**Exercise directions**.
Find the line in the entries below that contains "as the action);". Repeat it exactly, and every line after it through the line that contains "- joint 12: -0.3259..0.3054".

Top of Dataset entries

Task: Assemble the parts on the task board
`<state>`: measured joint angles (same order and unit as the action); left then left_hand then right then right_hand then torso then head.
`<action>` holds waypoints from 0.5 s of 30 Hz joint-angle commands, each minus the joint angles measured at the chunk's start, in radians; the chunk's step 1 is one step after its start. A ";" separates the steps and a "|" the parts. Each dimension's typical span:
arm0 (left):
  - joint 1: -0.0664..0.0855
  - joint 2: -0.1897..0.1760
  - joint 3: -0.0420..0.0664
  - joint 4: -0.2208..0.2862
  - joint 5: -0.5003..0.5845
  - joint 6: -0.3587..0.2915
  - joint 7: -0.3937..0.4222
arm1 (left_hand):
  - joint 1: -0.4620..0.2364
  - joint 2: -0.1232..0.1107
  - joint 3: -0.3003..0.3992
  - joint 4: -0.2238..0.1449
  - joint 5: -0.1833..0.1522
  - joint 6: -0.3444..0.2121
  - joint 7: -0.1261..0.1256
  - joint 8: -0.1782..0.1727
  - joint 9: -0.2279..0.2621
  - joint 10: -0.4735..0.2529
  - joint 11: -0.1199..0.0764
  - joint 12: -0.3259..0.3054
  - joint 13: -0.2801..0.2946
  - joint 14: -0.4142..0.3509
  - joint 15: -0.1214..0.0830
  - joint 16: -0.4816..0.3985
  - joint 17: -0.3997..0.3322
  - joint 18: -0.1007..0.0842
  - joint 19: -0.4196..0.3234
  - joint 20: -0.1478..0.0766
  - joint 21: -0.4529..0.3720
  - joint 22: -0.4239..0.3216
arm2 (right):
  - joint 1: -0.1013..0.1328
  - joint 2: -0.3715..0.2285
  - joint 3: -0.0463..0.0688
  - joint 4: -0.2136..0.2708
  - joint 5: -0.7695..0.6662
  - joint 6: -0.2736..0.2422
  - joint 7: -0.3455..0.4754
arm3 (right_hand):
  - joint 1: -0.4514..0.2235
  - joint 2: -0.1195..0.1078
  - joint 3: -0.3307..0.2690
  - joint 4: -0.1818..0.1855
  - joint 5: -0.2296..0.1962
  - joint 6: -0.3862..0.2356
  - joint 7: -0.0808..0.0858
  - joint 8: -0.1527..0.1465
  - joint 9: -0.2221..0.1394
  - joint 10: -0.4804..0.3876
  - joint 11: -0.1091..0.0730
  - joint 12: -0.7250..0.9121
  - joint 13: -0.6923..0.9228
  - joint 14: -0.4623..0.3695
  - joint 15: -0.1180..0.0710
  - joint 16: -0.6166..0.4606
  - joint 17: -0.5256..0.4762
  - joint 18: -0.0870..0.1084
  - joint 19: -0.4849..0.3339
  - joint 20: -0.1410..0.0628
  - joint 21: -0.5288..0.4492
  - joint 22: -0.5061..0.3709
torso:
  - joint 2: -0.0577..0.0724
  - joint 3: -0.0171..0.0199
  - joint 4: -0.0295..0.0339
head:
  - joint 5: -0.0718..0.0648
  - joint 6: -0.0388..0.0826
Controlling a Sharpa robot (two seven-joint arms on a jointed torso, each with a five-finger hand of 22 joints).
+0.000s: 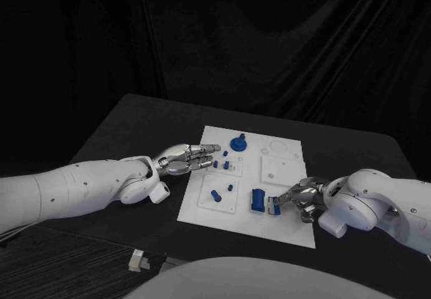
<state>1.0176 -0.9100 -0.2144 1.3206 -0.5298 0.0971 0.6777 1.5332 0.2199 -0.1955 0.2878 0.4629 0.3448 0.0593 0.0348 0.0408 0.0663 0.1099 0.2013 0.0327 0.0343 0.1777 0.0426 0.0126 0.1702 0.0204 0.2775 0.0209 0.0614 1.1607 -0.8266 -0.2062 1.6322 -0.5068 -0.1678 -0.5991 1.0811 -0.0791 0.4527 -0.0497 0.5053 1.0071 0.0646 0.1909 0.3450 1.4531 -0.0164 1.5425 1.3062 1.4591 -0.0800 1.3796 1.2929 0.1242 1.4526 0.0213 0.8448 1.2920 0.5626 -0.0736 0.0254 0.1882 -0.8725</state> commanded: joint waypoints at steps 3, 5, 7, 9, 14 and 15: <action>-0.001 0.003 0.001 0.001 0.007 0.010 0.159 | 0.018 -0.007 0.005 -0.009 0.020 0.001 0.007 0.003 -0.003 -0.003 0.008 0.014 0.000 -0.001 0.011 0.014 0.003 -0.003 0.002 0.006 -0.003 0.003 | 0.001 0.005 0.000 -0.003 -0.008 0.008 -0.021 | -0.025 0.019 0.055 0.001 0.009 0.037 -0.012 0.082 0.088 0.110 -0.010 0.017 0.253 0.069 -0.010 0.021 0.037 -0.014 0.011 -0.004 0.017 0.135 | 0.000 -0.0003 0.0005 | 0.000 0.000; -0.001 0.003 0.001 0.000 0.007 0.011 0.159 | 0.018 -0.007 0.005 -0.009 0.020 0.001 0.007 0.003 -0.003 -0.003 0.008 0.014 0.000 -0.001 0.011 0.014 0.003 -0.003 0.002 0.006 -0.003 0.003 | 0.001 0.007 0.000 -0.004 -0.011 0.008 -0.021 | -0.026 0.020 0.052 0.002 0.009 0.037 -0.012 0.083 0.089 0.110 -0.010 0.018 0.253 0.069 -0.010 0.021 0.037 -0.013 0.011 -0.004 0.016 0.134 | 0.000 -0.0003 0.0008 | -0.001 0.000; -0.001 0.004 0.001 0.000 0.007 0.012 0.158 | 0.018 -0.007 0.005 -0.009 0.020 0.001 0.007 0.003 -0.003 -0.003 0.008 0.013 0.000 -0.001 0.011 0.015 0.003 -0.003 0.002 0.006 -0.003 0.003 | 0.001 0.009 0.000 -0.005 -0.013 0.008 -0.021 | -0.027 0.021 0.048 0.003 0.009 0.036 -0.012 0.084 0.090 0.109 -0.010 0.016 0.252 0.068 -0.010 0.020 0.035 -0.012 0.009 -0.004 0.010 0.133 | 0.000 -0.0002 0.0004 | -0.001 0.000; -0.001 0.005 0.001 0.000 0.007 0.013 0.157 | 0.018 -0.007 0.005 -0.009 0.020 0.001 0.007 0.003 -0.003 -0.003 0.008 0.013 0.000 -0.001 0.011 0.015 0.003 -0.003 0.002 0.006 -0.003 0.003 | 0.001 0.012 0.000 -0.006 -0.016 0.007 -0.021 | -0.028 0.021 0.047 0.003 0.008 0.035 -0.012 0.084 0.090 0.109 -0.010 0.016 0.251 0.068 -0.010 0.020 0.035 -0.012 0.009 -0.004 0.008 0.132 | 0.000 -0.0003 0.0006 | -0.001 0.000; -0.001 0.006 0.001 -0.001 0.007 0.016 0.155 | 0.019 -0.007 0.006 -0.009 0.020 0.001 0.007 0.003 -0.003 -0.003 0.008 0.013 -0.001 -0.001 0.012 0.016 0.003 -0.003 0.002 0.007 -0.003 0.003 | 0.001 0.016 0.000 -0.009 -0.023 0.007 -0.022 | -0.031 0.024 0.041 0.007 0.004 0.033 -0.012 0.084 0.092 0.109 -0.010 0.016 0.251 0.068 -0.010 0.020 0.035 -0.012 0.007 -0.003 0.009 0.132 | 0.000 -0.0003 0.0004 | -0.001 0.000; -0.002 0.006 0.001 -0.001 0.007 0.017 0.154 | 0.019 -0.007 0.006 -0.009 0.020 0.001 0.007 0.003 -0.003 -0.003 0.008 0.013 -0.001 -0.001 0.012 0.016 0.003 -0.003 0.002 0.007 -0.003 0.003 | 0.001 0.017 0.000 -0.010 -0.027 0.007 -0.022 | -0.031 0.024 0.039 0.007 0.003 0.032 -0.013 0.085 0.092 0.109 -0.010 0.016 0.251 0.068 -0.010 0.020 0.035 -0.011 0.007 -0.003 0.008 0.131 | 0.000 -0.0002 0.0002 | 0.000 0.000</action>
<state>1.0175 -0.9066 -0.2147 1.3188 -0.5298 0.1002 0.6777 1.5435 0.2096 -0.1955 0.2878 0.4630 0.3448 0.0594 0.0348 0.0407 0.0663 0.1099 0.2013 0.0327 0.0343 0.1777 0.0426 0.0137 0.1703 0.0204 0.2775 0.0209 0.0614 1.1613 -0.8120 -0.2054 1.6226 -0.5181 -0.1678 -0.6034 1.0809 -0.0791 0.4524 -0.0495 0.4863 1.0076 0.0648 0.2132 0.3915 1.4531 -0.0164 1.5425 1.3061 1.4592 -0.0799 1.3797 1.2929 0.1242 1.4527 0.0213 0.8448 1.2920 0.5624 -0.0738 0.0259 0.1870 -0.8725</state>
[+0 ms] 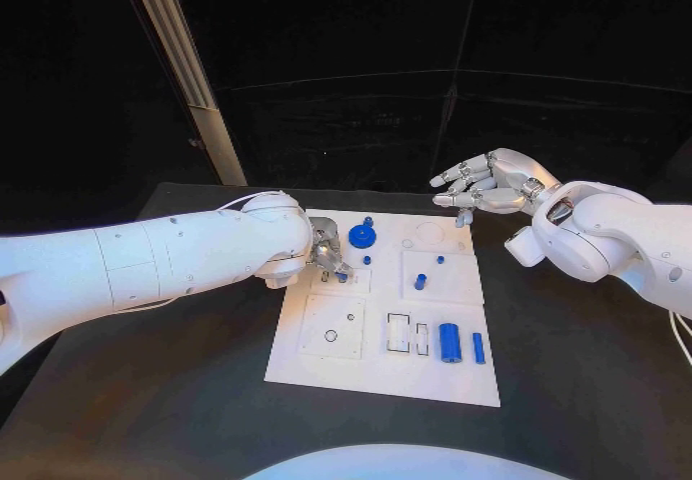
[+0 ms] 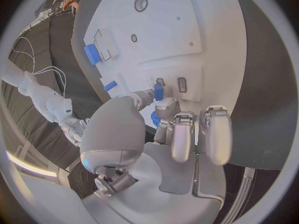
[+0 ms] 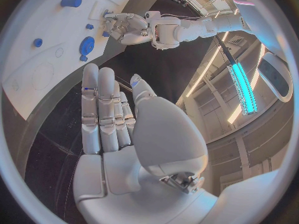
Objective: Assemble the parts on the task board
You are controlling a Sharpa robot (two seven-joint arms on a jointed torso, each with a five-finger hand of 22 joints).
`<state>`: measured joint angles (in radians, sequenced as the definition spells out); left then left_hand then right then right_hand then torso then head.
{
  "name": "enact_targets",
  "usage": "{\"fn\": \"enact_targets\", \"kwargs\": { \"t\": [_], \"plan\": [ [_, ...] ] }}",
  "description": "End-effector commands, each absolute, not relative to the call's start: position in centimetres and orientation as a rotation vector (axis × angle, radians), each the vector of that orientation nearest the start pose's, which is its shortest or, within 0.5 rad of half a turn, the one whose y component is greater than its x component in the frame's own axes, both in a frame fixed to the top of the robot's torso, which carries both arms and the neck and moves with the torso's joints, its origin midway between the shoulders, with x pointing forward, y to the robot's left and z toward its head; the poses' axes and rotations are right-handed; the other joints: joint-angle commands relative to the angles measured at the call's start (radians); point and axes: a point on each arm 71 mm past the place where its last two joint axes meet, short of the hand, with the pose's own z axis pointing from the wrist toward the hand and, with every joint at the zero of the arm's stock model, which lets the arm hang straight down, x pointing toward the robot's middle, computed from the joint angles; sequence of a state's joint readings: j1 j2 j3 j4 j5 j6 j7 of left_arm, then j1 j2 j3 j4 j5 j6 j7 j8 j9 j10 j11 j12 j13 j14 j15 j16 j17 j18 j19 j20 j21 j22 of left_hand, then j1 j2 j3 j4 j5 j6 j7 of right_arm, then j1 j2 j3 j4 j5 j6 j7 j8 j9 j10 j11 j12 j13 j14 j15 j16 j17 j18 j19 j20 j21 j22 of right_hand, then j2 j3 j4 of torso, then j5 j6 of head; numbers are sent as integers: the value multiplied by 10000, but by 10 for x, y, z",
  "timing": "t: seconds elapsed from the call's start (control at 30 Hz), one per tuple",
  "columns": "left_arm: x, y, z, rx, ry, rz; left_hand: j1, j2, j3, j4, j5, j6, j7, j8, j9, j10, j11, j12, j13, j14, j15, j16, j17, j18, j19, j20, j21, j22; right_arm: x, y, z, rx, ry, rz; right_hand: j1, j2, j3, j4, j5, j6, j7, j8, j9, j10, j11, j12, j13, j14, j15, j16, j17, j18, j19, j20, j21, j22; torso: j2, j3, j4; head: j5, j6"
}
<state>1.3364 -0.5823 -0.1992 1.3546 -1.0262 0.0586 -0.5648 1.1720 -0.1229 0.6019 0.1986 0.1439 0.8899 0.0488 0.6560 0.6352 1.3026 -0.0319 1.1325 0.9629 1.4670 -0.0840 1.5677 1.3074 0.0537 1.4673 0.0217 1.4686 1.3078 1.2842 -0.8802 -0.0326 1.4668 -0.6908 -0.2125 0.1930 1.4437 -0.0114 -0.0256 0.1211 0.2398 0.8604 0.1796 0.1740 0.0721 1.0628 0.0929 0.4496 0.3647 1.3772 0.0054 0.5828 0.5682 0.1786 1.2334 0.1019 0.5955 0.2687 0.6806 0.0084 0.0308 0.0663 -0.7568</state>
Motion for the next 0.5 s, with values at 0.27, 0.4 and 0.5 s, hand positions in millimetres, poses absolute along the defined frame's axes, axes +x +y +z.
{"fn": "enact_targets", "kwargs": {
  "t": [0.27, 0.4, 0.5],
  "plan": [
    [504, 147, -225, -773, 23302, -2955, 5, 54, 1485, -1553, 29, 15, -63, 34, 14, 126, 9, 109, 60, 1038, -33, 31, 2634, -109, 200, 1, -54, 652, 508, -229, -141, 3921, 16503, 11969, -2, -20, -52, 23, 50, -61, -11, 73, -3, -95, -11, 18, -21, -81, 5, 65, 16, 26, 30, 13, -42, -16, -11, 0, 17, -19, -4],
    [503, 147, -225, -757, 23320, -2959, -4, 46, 1485, -1564, 28, 23, -64, 36, 14, 133, 8, 115, 68, 1038, -33, 31, 2634, -110, 201, 1, -52, 655, 508, -229, -141, 3932, 16499, 11950, -2, -20, -52, 23, 50, -61, -11, 73, -3, -95, -11, 18, -21, -81, 5, 65, 16, 26, 30, 13, -42, -16, -2, -1, 11, -7, 4],
    [503, 147, -225, -755, 23319, -2969, -24, 34, 1486, -1581, 27, 38, -66, 39, 15, 142, 8, 121, 73, 1038, -32, 31, 2634, -110, 201, 2, -53, 656, 508, -229, -141, 3942, 16500, 11936, -2, -20, -52, 23, 50, -61, -11, 73, -3, -95, -11, 18, -21, -81, 5, 65, 16, 26, 30, 13, -42, -16, 3, 10, -4, 22, -2]
  ]
}}
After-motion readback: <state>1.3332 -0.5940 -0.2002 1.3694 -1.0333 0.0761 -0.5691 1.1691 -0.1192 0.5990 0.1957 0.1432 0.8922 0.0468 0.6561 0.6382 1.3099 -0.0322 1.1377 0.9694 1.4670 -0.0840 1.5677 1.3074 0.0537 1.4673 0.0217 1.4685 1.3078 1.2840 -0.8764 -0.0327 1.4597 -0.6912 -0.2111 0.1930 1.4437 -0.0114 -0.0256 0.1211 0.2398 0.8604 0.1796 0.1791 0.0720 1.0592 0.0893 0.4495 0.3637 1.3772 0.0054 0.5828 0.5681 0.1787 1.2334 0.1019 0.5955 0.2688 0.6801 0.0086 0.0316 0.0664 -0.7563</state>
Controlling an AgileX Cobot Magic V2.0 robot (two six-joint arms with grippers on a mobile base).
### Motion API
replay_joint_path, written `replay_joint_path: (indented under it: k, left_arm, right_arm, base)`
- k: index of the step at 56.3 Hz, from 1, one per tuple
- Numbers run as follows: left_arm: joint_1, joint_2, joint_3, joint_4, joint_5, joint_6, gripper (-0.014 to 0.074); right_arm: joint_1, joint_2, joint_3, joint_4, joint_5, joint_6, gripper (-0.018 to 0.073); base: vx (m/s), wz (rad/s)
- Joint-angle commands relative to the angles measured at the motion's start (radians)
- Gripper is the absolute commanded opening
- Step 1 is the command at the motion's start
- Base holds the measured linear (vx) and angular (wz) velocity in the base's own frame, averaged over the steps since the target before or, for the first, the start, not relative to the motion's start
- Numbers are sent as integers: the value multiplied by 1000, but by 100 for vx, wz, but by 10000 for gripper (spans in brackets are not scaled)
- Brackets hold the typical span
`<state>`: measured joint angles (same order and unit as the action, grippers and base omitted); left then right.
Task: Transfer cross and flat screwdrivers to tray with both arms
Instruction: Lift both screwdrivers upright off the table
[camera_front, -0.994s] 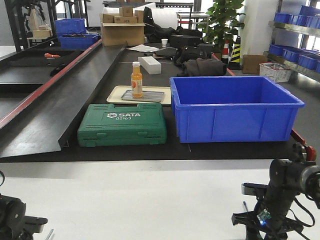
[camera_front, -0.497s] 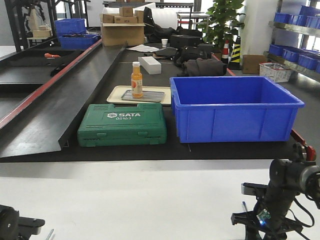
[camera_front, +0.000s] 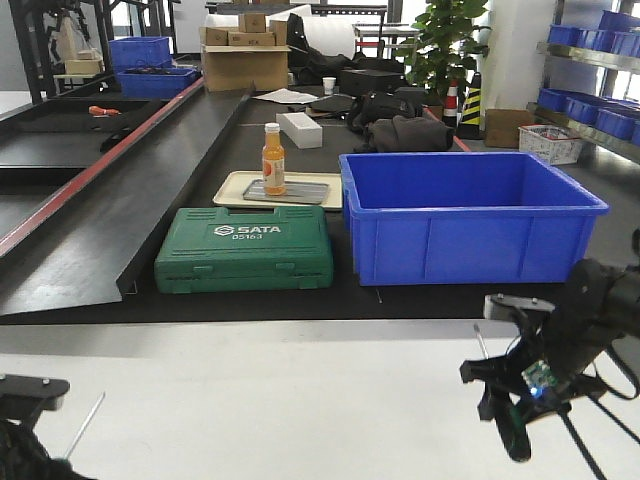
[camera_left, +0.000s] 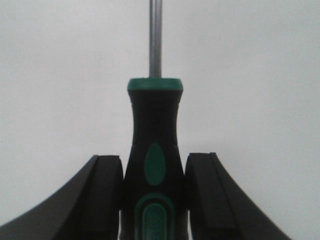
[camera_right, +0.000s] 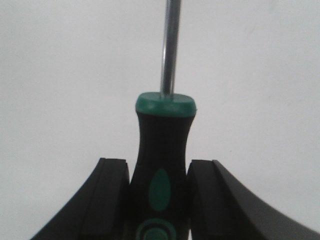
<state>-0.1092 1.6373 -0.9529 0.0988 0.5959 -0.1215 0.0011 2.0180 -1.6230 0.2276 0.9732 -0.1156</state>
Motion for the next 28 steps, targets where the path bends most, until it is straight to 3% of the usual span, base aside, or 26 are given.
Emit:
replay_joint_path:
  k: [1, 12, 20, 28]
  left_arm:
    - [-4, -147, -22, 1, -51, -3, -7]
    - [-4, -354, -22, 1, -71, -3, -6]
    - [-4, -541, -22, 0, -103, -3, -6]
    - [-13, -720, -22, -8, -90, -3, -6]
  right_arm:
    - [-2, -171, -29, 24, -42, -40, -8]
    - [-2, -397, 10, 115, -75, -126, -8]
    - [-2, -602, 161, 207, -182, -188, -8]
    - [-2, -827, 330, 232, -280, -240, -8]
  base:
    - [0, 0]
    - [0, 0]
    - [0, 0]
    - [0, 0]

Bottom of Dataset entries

**Answer box**.
`<state>`: measured joint angles (same order and unit as the action); left then left_hand then right then right_hand then torso then head.
`<action>` holds waypoints from 0.5 s of 30 Hz joint-angle commands, each minus the joint angles measured at the chunk's start, in radians; the chunk's step 1 is one step after its start. A ";" separates the steps and a "|" the parts. Each dimension's typical span:
arm0 (left):
  - joint 1: -0.0664..0.0855
  - joint 2: -0.1897..0.1760
  - joint 3: -0.0420..0.0664
  - joint 4: -0.2208..0.2862
  - joint 5: -0.5003..0.5845
  - joint 6: -0.3587..0.2915
  - joint 7: -0.3937..0.4222
arm1 (left_hand):
  - joint 1: -0.4620..0.2364
  - joint 2: -0.1232..0.1107
  - joint 3: -0.3003..0.3992
  - joint 4: -0.2238..0.1449
  - joint 5: -0.1833..0.1522
  - joint 6: -0.3444..0.2121
  - joint 7: -0.1261..0.1256
  - joint 8: -0.1782..0.1727
  - joint 9: -0.2279..0.2621
  - joint 10: -0.4735..0.2529
  - joint 11: -0.1199..0.0764
  - joint 12: -0.3259..0.3054

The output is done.